_REQUIREMENT_
When you reach the line in the data below that contains "Find and box the black left gripper right", please start repeating lines exactly, and stop after the line that contains "A page of spatial", repeating nothing else.

_INFORMATION PROVIDED_
▬▬▬
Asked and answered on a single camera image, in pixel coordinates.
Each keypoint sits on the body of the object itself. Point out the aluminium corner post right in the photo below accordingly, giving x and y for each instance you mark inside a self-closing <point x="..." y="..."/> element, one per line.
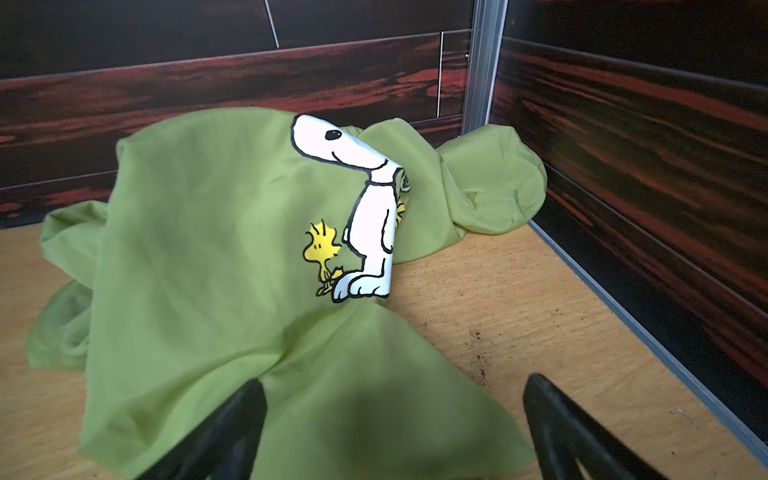
<point x="487" y="30"/>

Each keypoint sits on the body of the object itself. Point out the green Snoopy zip jacket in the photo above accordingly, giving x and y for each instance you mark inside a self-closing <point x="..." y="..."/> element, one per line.
<point x="254" y="243"/>

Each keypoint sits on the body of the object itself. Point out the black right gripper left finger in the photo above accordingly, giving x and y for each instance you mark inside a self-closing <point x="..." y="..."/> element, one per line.
<point x="223" y="446"/>

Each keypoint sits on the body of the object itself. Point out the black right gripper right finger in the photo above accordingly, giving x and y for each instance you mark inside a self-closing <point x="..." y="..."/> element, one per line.
<point x="570" y="443"/>

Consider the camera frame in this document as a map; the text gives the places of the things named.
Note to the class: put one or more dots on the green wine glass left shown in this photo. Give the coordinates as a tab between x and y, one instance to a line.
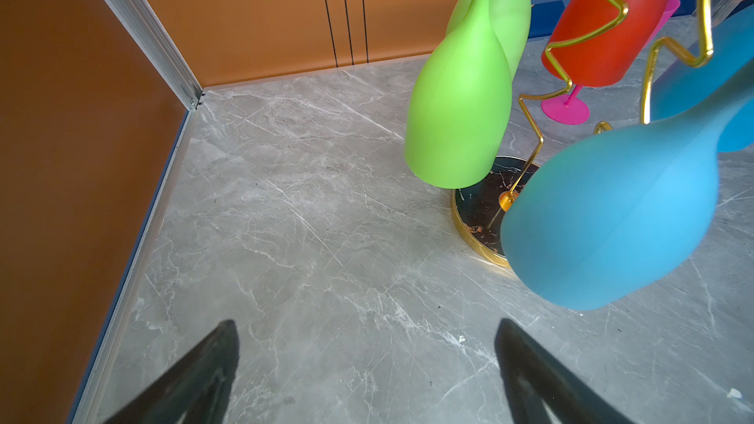
460	105

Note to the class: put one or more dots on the blue wine glass front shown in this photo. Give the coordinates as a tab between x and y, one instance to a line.
620	210

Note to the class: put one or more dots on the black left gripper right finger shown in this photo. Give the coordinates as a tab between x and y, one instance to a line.
537	384

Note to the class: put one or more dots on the green wine glass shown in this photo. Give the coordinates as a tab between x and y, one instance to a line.
510	20
460	105

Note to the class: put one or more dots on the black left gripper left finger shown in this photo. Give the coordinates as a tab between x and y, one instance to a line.
196	389

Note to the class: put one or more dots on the blue wine glass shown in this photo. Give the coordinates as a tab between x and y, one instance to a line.
681	87
620	210

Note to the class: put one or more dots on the gold wine glass rack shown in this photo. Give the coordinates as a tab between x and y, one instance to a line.
478	210

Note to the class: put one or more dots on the green wine glass back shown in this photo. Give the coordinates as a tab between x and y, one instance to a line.
510	20

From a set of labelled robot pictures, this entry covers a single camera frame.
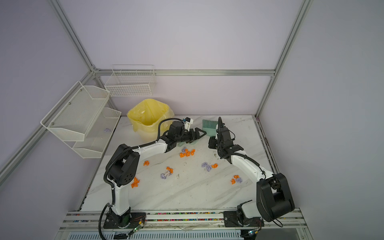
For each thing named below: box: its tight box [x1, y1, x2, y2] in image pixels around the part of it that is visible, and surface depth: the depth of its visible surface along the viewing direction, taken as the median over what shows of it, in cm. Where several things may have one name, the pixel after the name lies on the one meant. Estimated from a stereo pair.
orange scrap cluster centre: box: [179, 148, 196, 158], surface depth 100 cm
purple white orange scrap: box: [160, 166, 174, 180], surface depth 90 cm
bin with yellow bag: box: [126, 98, 175, 142], surface depth 94 cm
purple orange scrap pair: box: [201, 162, 219, 172], surface depth 94 cm
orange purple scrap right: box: [230, 175, 243, 185], surface depth 88 cm
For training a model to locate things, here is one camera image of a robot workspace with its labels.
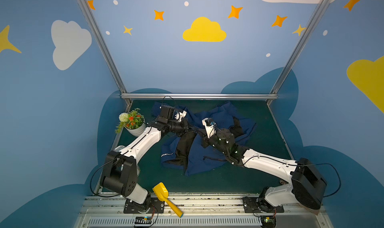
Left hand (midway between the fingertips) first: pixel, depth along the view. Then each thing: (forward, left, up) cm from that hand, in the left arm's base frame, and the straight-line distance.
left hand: (196, 127), depth 80 cm
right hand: (-2, -2, +1) cm, 3 cm away
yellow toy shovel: (-29, +18, -21) cm, 40 cm away
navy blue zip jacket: (-8, +5, -14) cm, 17 cm away
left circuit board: (-41, +26, -25) cm, 54 cm away
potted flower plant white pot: (+6, +37, -4) cm, 37 cm away
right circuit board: (-40, -37, -24) cm, 60 cm away
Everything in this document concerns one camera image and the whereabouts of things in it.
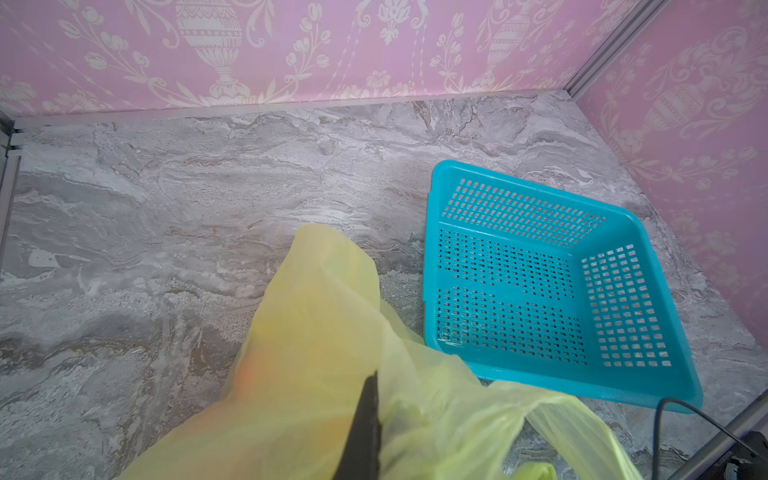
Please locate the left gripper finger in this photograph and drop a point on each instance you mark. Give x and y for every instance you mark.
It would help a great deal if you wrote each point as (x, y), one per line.
(360, 457)

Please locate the yellow-green plastic bag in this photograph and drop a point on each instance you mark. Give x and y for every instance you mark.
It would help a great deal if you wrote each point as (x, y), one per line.
(320, 331)

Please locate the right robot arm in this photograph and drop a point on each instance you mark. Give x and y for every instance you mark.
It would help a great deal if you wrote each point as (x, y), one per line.
(724, 458)

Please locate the teal plastic basket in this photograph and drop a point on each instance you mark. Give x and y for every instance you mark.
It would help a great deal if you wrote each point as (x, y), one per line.
(530, 284)

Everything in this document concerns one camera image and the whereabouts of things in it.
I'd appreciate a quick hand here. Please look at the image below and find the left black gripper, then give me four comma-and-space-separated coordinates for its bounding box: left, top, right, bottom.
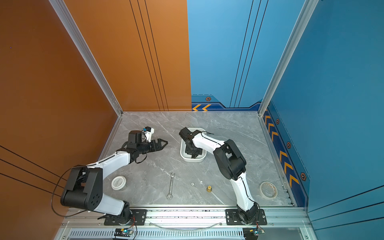
137, 139, 168, 156

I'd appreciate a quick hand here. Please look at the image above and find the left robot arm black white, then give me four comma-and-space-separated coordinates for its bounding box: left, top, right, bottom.
60, 127, 168, 226

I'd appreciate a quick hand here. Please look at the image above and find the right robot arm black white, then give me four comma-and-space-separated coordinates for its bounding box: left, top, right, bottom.
179, 128, 259, 225

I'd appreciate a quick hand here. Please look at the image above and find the white plastic bin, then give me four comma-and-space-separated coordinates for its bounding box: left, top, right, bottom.
179, 128, 207, 163

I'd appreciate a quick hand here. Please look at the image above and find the silver open-end wrench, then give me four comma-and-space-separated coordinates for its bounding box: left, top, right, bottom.
166, 173, 175, 201

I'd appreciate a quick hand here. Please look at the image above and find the white round lid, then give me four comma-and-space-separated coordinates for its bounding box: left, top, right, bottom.
111, 176, 127, 191

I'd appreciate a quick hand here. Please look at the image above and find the left green circuit board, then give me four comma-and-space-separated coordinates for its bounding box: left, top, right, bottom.
114, 228, 135, 240

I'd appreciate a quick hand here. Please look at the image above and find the green circuit board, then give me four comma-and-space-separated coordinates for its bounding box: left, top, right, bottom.
243, 228, 265, 240
114, 228, 135, 240

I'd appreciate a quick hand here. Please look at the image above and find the tape roll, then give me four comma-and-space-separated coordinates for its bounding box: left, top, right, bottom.
260, 181, 278, 200

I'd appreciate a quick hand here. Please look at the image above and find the right green circuit board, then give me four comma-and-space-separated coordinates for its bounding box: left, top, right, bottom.
243, 228, 265, 240

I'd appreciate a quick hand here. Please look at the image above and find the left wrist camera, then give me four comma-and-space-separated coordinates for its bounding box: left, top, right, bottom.
142, 127, 155, 142

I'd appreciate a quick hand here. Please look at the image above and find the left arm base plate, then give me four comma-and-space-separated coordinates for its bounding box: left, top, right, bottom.
104, 209, 147, 227

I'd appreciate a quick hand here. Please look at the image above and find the clear cable on rail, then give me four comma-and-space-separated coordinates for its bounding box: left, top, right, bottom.
149, 221, 224, 232

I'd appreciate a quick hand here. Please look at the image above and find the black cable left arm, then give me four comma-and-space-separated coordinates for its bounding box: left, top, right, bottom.
50, 163, 91, 218

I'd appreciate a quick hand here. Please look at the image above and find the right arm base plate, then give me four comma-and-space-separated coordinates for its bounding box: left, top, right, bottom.
225, 209, 268, 226

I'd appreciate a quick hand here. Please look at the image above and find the aluminium front frame rail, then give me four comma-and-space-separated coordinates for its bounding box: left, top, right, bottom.
54, 205, 318, 240

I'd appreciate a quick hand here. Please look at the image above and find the left aluminium corner post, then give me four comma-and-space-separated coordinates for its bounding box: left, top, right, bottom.
49, 0, 124, 117

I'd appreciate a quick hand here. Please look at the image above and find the aluminium corner post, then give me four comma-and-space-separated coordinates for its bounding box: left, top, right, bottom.
258, 0, 319, 117
49, 0, 124, 117

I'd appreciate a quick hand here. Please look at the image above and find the right aluminium corner post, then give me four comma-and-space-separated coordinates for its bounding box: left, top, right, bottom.
258, 0, 319, 117

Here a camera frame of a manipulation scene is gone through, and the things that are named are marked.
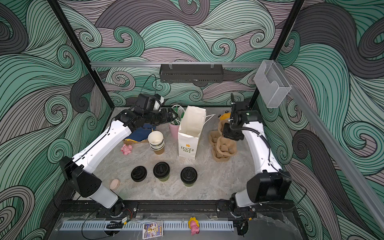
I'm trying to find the colourful picture card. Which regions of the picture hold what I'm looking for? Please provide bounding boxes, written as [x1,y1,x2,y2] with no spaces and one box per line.
[142,221,164,240]

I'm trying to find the black coffee cup lid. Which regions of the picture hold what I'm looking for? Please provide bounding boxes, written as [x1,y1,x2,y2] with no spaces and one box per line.
[153,162,171,178]

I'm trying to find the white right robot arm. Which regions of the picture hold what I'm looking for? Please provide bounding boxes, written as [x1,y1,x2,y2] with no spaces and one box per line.
[223,94,292,208]

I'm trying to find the green white wrapped straws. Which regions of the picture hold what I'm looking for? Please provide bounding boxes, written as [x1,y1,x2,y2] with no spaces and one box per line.
[171,105,185,126]

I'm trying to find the yellow red plush toy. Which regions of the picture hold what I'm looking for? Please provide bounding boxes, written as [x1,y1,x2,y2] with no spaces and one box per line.
[219,112,231,121]

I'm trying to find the single brown pulp carrier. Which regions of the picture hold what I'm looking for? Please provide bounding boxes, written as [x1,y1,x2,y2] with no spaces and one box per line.
[209,119,229,146]

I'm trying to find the pink figurine toy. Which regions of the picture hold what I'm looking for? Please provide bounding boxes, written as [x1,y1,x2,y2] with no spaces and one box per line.
[188,217,200,236]

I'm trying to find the white slotted cable duct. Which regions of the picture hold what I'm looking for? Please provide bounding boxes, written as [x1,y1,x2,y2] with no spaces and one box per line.
[58,220,235,232]

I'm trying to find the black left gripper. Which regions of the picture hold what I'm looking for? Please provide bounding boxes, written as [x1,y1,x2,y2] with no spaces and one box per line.
[143,107,179,126]

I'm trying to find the pink earbud case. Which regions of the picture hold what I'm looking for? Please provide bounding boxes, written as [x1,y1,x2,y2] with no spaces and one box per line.
[110,179,121,191]

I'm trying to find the pink cup holder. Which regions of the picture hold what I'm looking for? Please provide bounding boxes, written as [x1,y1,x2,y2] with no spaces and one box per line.
[169,123,179,140]

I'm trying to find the stack of black lids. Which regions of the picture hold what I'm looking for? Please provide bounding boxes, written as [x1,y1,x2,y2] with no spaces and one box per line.
[131,166,148,183]

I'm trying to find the black wall shelf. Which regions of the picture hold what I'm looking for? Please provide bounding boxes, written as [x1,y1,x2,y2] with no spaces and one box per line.
[159,64,224,83]

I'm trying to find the green paper coffee cup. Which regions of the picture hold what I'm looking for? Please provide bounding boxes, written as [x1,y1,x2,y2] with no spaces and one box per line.
[158,175,170,182]

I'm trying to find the white paper takeout bag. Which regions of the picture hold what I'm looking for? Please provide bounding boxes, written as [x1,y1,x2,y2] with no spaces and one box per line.
[178,106,215,160]

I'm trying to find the brown pulp cup carrier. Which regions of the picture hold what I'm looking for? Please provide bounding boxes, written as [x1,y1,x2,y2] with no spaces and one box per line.
[213,137,238,162]

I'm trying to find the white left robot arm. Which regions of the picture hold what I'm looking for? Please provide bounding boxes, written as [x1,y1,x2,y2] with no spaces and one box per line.
[60,94,178,212]

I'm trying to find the dark blue napkin stack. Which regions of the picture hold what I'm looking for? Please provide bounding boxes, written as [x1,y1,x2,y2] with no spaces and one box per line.
[125,124,156,142]

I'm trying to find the small pink pig toy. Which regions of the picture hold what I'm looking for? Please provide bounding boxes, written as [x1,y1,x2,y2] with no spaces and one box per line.
[121,144,133,155]

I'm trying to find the stack of paper cups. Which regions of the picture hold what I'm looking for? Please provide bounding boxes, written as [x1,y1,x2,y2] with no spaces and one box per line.
[148,131,165,155]

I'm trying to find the clear plastic wall holder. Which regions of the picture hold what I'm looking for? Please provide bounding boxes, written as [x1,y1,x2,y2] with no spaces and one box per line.
[254,60,292,109]

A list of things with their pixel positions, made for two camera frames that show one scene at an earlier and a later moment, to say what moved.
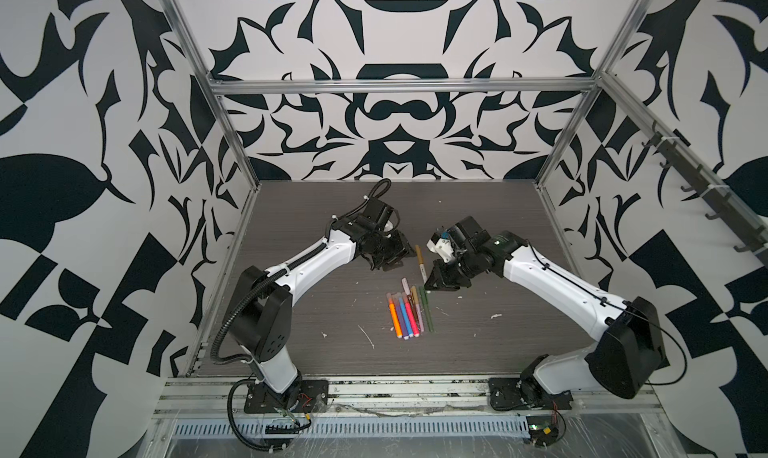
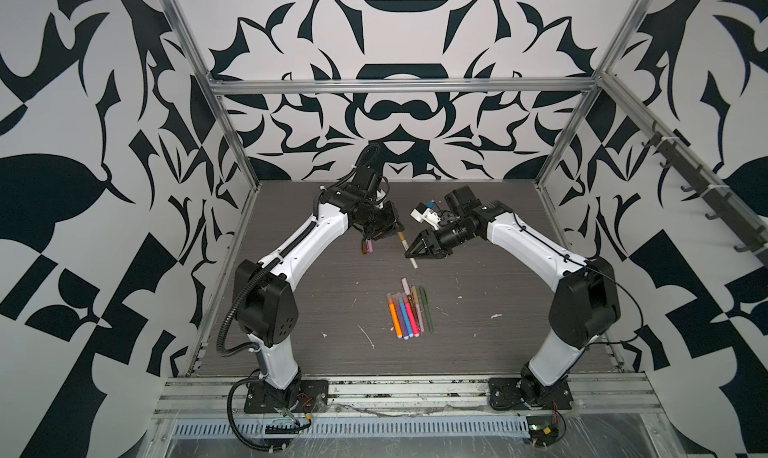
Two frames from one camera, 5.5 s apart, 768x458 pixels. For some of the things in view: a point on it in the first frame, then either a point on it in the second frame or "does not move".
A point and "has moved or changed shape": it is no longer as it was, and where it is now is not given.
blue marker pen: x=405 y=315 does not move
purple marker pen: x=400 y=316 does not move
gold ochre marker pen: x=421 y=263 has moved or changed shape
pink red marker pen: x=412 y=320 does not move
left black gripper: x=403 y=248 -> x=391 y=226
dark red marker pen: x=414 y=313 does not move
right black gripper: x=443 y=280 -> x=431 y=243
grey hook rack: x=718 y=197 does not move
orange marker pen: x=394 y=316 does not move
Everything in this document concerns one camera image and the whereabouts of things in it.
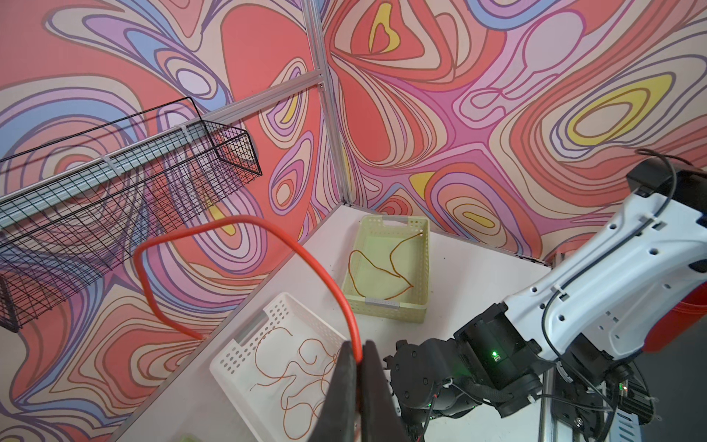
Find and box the white perforated basket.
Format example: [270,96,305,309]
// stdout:
[209,293,345,441]

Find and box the red bucket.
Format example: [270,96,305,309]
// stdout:
[643,284,707,353]

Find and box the thin brown-red cable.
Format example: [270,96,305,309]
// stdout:
[347,230,425,302]

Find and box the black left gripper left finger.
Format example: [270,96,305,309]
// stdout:
[309,342,358,442]

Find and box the large green perforated basket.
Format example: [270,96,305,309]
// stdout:
[342,215,430,323]

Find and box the black wire basket back wall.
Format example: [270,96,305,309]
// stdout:
[1,97,263,333]

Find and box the red cable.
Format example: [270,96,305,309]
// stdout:
[131,214,364,365]

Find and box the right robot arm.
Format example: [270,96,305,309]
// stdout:
[386,149,706,441]

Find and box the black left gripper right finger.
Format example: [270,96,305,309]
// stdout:
[358,341,409,442]

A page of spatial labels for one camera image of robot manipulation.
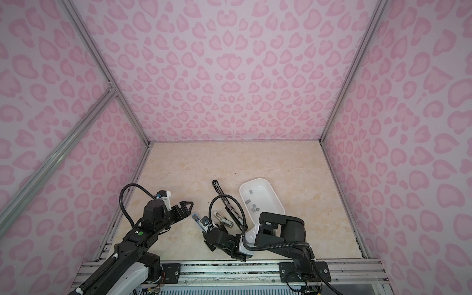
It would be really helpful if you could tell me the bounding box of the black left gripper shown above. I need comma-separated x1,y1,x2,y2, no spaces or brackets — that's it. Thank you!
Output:
155,200,193,234

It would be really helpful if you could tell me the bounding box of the blue small stapler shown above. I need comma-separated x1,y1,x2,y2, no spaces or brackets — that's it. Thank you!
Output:
192,213,211,232

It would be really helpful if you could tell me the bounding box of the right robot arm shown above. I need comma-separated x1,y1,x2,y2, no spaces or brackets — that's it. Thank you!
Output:
203,212,318,275

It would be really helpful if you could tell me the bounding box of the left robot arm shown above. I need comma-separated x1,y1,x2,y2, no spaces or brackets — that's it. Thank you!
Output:
70,199,194,295

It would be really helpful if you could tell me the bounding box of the white plastic tray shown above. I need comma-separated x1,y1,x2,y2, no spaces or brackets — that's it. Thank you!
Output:
239,178,285,246

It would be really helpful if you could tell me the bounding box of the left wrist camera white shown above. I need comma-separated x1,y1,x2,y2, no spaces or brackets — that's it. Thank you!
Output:
155,190,172,211

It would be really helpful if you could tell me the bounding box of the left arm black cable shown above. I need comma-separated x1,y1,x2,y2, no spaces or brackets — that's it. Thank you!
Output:
118,183,156,227

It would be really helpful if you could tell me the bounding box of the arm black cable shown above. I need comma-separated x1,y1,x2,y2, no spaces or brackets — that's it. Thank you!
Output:
208,194,344,295
118,183,156,227

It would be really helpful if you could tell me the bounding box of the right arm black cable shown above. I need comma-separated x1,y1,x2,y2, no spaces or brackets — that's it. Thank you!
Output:
208,194,344,295

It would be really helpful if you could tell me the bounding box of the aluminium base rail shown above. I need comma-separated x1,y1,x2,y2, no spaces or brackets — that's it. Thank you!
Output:
69,241,392,295

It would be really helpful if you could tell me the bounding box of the aluminium diagonal frame bar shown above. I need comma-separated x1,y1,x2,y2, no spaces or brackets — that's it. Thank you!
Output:
1,87,116,237

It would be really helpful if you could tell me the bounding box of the aluminium frame corner post left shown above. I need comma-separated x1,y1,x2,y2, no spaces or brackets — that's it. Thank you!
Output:
57,0,151,147

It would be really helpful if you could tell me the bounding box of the aluminium frame corner post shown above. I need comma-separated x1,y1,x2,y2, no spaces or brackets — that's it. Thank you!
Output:
57,0,151,147
319,0,391,146

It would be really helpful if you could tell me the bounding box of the aluminium frame corner post right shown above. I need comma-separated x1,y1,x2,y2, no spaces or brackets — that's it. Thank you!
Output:
319,0,391,146
▬▬▬
_PROBLEM SOLUTION_
Find and box the black left gripper right finger.
Format example: [270,96,305,309]
// stdout:
[358,341,409,442]

A page of spatial labels for one camera image of robot manipulation.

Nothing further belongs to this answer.